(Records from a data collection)
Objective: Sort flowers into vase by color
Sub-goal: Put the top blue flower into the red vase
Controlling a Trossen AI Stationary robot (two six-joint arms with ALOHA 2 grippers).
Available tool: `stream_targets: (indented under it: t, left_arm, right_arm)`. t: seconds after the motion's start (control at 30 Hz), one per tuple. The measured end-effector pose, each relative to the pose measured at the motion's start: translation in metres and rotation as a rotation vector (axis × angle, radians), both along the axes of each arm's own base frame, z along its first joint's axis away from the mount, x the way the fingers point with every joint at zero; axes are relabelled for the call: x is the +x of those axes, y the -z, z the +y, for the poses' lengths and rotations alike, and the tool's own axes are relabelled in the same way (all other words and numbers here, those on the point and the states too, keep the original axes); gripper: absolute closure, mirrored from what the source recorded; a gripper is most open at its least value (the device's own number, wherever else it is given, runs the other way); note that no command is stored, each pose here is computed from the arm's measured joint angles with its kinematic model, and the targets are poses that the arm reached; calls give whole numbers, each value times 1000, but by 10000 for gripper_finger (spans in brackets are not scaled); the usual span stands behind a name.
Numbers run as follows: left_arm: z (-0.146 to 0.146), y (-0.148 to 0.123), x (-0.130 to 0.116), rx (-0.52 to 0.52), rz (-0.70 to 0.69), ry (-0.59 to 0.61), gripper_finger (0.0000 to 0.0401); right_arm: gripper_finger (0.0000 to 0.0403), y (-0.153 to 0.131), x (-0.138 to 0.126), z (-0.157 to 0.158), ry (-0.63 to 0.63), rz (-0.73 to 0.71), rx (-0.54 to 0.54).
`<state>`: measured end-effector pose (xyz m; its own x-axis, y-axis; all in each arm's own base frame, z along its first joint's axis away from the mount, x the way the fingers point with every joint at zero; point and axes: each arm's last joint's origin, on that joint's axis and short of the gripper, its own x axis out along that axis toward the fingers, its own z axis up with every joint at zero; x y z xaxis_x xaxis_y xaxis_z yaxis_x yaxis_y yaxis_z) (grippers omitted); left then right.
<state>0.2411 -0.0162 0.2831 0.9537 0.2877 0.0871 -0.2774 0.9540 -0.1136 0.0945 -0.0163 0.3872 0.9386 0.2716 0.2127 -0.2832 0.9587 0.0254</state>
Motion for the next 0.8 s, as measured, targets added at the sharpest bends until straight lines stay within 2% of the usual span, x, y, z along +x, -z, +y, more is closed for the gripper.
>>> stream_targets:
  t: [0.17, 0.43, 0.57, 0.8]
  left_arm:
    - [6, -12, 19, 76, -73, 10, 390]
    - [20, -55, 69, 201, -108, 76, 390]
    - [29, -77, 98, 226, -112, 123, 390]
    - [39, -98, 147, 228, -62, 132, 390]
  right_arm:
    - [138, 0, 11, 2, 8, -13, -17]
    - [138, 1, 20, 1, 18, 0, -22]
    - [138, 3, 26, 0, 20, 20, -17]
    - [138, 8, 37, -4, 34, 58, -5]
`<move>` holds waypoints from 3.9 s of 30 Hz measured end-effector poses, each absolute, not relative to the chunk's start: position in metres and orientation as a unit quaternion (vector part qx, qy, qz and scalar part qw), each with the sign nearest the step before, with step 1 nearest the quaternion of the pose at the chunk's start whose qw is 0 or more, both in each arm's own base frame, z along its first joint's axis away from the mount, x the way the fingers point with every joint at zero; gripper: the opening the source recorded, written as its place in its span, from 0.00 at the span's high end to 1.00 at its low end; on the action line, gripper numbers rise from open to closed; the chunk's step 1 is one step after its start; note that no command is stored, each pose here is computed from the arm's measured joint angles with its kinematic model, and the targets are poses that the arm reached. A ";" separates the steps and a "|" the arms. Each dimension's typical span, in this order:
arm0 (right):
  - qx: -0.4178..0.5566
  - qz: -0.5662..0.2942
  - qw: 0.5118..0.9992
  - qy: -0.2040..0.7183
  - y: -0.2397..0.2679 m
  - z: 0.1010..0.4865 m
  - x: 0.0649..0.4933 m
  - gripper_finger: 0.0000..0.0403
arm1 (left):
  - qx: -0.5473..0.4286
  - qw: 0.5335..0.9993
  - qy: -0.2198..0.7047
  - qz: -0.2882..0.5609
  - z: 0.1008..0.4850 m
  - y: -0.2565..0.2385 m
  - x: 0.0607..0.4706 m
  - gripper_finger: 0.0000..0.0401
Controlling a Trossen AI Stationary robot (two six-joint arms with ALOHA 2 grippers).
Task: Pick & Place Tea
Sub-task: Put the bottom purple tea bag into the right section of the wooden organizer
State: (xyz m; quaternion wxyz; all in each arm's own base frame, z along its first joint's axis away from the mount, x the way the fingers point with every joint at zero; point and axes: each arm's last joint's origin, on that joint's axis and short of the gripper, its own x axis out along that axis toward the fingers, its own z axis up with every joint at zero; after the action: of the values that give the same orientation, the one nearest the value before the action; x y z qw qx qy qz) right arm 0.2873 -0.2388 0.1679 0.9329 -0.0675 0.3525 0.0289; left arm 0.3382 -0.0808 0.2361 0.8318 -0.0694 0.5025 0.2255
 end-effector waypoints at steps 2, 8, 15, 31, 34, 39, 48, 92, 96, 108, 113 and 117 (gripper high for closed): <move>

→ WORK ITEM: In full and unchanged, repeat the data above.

→ THE ANSWER:
Objective: Sort flowers into vase by color
Sub-goal: Put the top blue flower into the red vase
Controlling a Trossen AI Stationary robot (two six-joint arms with ALOHA 2 grippers).
Available tool: `stream_targets: (indented under it: t, left_arm, right_arm)`. t: seconds after the motion's start (control at 30 Hz), one per tuple. The measured end-effector pose, each relative to the pose measured at the motion's start: translation in metres and rotation as a rotation vector (axis × angle, radians), both along the axes of each arm's own base frame, z along its first joint's axis away from the mount, x the way the fingers point with every joint at zero; axes are relabelled for the call: x is the +x of those axes, y the -z, z the +y, for the poses' lengths and rotations alike, and the tool's own axes are relabelled in the same way (all other words and numbers here, those on the point and the states too, keep the original axes); gripper: absolute closure, mirrored from what the source recorded; a gripper is most open at its least value (the device's own number, wherever else it is given, runs the other way); note that no command is stored, each pose here is computed from the arm's measured joint angles with its kinematic model, and the targets are poses that the arm reached; calls give whole numbers, each value times 1000, but by 10000 for gripper_finger (spans in brackets are not scaled); the usual span stands behind a name.
Numbers run as follows: left_arm: z (-0.146 to 0.146), y (-0.148 to 0.123), x (-0.130 to 0.116), rx (-0.52 to 0.52), rz (-0.70 to 0.69), ry (-0.59 to 0.61), gripper_finger (0.0000 to 0.0401); right_arm: gripper_finger (0.0000 to 0.0403), y (-0.153 to 0.131), x (-0.138 to 0.126), z (-0.157 to 0.158), ry (-0.63 to 0.63), rz (-0.73 to 0.71), rx (-0.54 to 0.54).
`<state>`: measured end-effector pose (xyz m; its own x-axis, y-axis; all in each arm's own base frame, z along its first joint's axis away from the mount, x the way the fingers point with every joint at zero; point and axes: each arm's last joint's origin, on that joint's axis and short of the gripper, its own x axis out along that axis toward the fingers, its own z axis up with every joint at zero; x y z xaxis_x xaxis_y xaxis_z yaxis_x yaxis_y yaxis_z) (grippers omitted); left then right.
<state>0.2411 -0.0162 0.2831 0.9537 0.2877 0.0871 -0.2774 0.9540 -0.1136 0.0945 -0.0163 0.3872 0.9386 0.2716 0.2127 -0.2832 0.9587 0.0254</state>
Motion for the next 0.8 s, as measured, targets added at the sharpest bends until straight lines stay within 2% of the usual span, x, y, z along +x, -z, +y, more is closed for the gripper.
>>> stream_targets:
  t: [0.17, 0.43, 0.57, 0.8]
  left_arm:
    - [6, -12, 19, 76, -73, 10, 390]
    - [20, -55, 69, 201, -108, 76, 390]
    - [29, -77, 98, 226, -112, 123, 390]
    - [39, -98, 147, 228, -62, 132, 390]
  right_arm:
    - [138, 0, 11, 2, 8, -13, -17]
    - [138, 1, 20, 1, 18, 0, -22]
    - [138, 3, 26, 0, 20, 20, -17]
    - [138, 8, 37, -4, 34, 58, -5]
`<move>` holds waypoints from 3.9 s of 30 Hz measured end-effector poses, each absolute, not relative to the chunk's start: position in metres and orientation as a unit quaternion (vector part qx, qy, qz and scalar part qw), each with the sign nearest the step before, with step 1 nearest the quaternion of the pose at the chunk's start whose qw is 0 or more, both in each arm's own base frame, z along its first joint's axis away from the mount, x the way the fingers point with every joint at zero; gripper: the opening the source recorded, written as its place in its span, from 0.00 at the span's high end to 1.00 at its low end; on the action line, gripper numbers rise from open to closed; the chunk's step 1 is one step after its start; note that no command is stored, each pose here is computed from the arm's measured joint angles with its kinematic model, and the targets are poses that the arm reached. A ";" separates the steps and a "|" the arms. Each dimension's typical span, in this order:
arm0 (right):
  - qx: -0.4178..0.5566
  - qz: -0.5662..0.2942
  - qw: 0.5118..0.9992
  - qy: -0.2040..0.7183
  - y: -0.2397..0.2679 m
  - z: 0.1010..0.4865 m
  - x: 0.0649..0.4933 m
  - gripper_finger: 0.0000..0.0403
arm1 (left):
  - qx: -0.5473..0.4286
  - qw: 0.5335..0.9993
  - qy: -0.2198..0.7047
  - qz: -0.2882..0.5609
  - z: 0.1008..0.4850 m
  - y: -0.2565..0.2385 m
  - x: 0.0607..0.4706 m
  - gripper_finger: 0.0000..0.0401
Controlling a Trossen AI Stationary robot (two six-joint arms with ALOHA 2 grippers).
Task: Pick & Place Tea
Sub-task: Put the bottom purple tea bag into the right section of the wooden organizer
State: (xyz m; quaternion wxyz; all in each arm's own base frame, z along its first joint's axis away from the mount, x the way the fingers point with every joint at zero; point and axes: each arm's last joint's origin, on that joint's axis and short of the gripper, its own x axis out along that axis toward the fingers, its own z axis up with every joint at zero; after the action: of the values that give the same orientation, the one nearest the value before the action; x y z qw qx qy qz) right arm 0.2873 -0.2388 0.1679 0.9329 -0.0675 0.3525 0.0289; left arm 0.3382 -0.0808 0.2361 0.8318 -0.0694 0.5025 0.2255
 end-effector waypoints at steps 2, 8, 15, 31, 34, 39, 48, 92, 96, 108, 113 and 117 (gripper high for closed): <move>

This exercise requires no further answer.